At the UNP rally, President Ranil Wickremesinghe urged all parties to join hands with him in the economy-building effort which he had bravely borne alone so far at great personal cost to his own popularity and requested the SJB and JVP to vote for the bill he intended to present in Parliament shortly. ‘The proposed legislation,’ the President said, ‘will incorporate the conditions outlined by the IMF as well as the necessary provisions for the rapid development of our nation. I urge all to support this legislation. Specifically, I urge the SJB and the JVP to come to an agreement and lend their support to this crucial initiative. It’s essential not only to safeguard the economic stability of our nation but also to transition towards becoming an export-based economy.’

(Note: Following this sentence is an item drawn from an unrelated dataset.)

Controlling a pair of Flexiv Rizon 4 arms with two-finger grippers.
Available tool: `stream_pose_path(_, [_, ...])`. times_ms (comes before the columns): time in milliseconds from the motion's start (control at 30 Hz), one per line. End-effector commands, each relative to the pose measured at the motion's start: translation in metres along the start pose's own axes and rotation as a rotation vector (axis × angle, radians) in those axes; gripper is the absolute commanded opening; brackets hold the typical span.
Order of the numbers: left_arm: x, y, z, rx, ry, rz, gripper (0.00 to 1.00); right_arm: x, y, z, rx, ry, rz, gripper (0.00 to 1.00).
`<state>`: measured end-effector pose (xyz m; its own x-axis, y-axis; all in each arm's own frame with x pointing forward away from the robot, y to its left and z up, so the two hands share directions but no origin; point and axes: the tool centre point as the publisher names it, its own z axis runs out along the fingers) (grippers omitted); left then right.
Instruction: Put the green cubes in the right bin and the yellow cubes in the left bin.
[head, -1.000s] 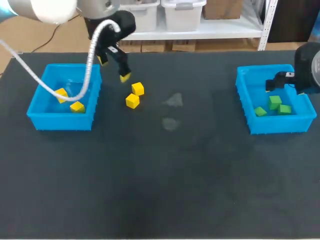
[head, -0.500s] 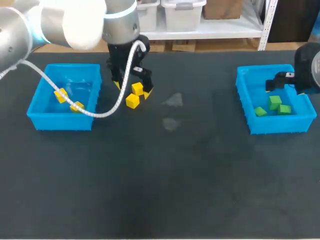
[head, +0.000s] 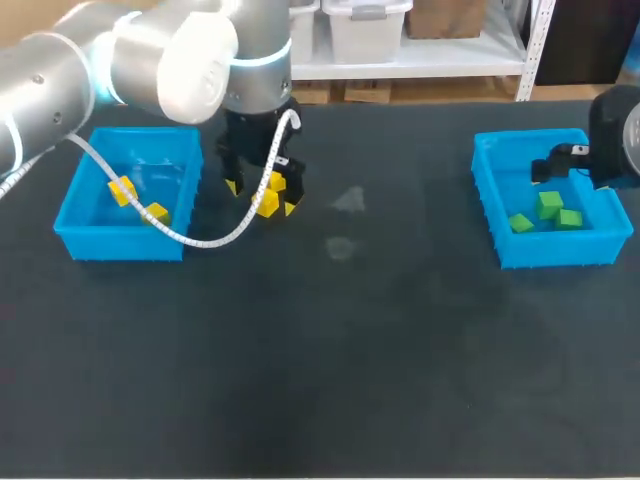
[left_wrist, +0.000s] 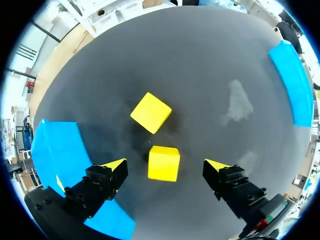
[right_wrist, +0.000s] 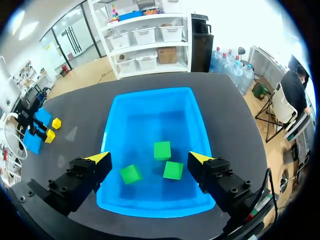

But it’s unlikely that Sajith will accept the presidential invite. At the SJB’s May Day rally, the Opposition leader declared: ‘We will renegotiate with the IMF to make the agreement more people friendly’. He also pledged ‘to implement the 13th Amendment in full, to freshly probe Easter’s bomb attacks, to create a conducive environment for investors, to create employment opportunities, to establish Silicon Valley type IT zones in every district and, among others, to set up independent anti-corruption entities that are created by entrenched clauses of the Constitution.’

As for the JVP, they, too, say they will negotiate with the IMF to amend the agreement in accordance with their line of thinking of homegrown solutions and dollars from Lankan expats abroad to restructure international debt.  At their May Day rallies, with no economic plan still unveiled to implement their utopian ideals based on a Marxist ideology, the JVP and NPP leader Anura Kumara Dissanayake was reduced to speaking of their much-vaunted discipline in the May Day marches they held.

He said: ‘We have proved in our four May Day rallies that we are the well-disciplined people’s force. The other political forces lack discipline. Our May Day rally is the well-organised May Day rally and the procession most disciplined. Can Ranil bring about discipline? Can Sajith do it? Neither of them can create a disciplined and law-abiding society’.

JVP Politburo member Lalkantha painted his beautiful vistas and said: ‘My long-held dream of seeing a beautiful Sri Lanka with a beautiful people and a beautiful economy is on the threshold of becoming a reality.’ Leaving beauty aside, Lalkantha also vowed, in the full flight of arrogance, ‘to give the right to make laws and the right to enforce them to the gramiya Sabhas, including judicial power’. Wow! Kangaroo courts in villages to mete out JVP justice. Power to the people.

That seemed to be the theme with a repetition of ‘we will win’ mantra. It was an exercise in self-glorification with hosannas sung in their praise.

At the SLPP rally the expected grand announcement of revealing their presidential candidate never came. The SLPP complained of bringing more sinned against than sinning but vowed to make a grand comeback at this year’s elections. ‘If wishes had wings, then sheep would fly’ never seemed more apt than at this year’s May Day rallies. As politicians and party faithful went home with an affirmation of their faith re-instilled, they would have continued to dream the dreams of new eras of prosperity, spun at all rallies this May Day.

On the following day. CMC labourers turned up early for work to clean the rubbish politicians and party devout had left behind. They were the symbol in whose honour May Day was commemorated. It was evidently clear that no more should May Day be reserved as the day of the worker but, instead, earmarked as the day for politicians to praise their own tails to a credulous party faithful.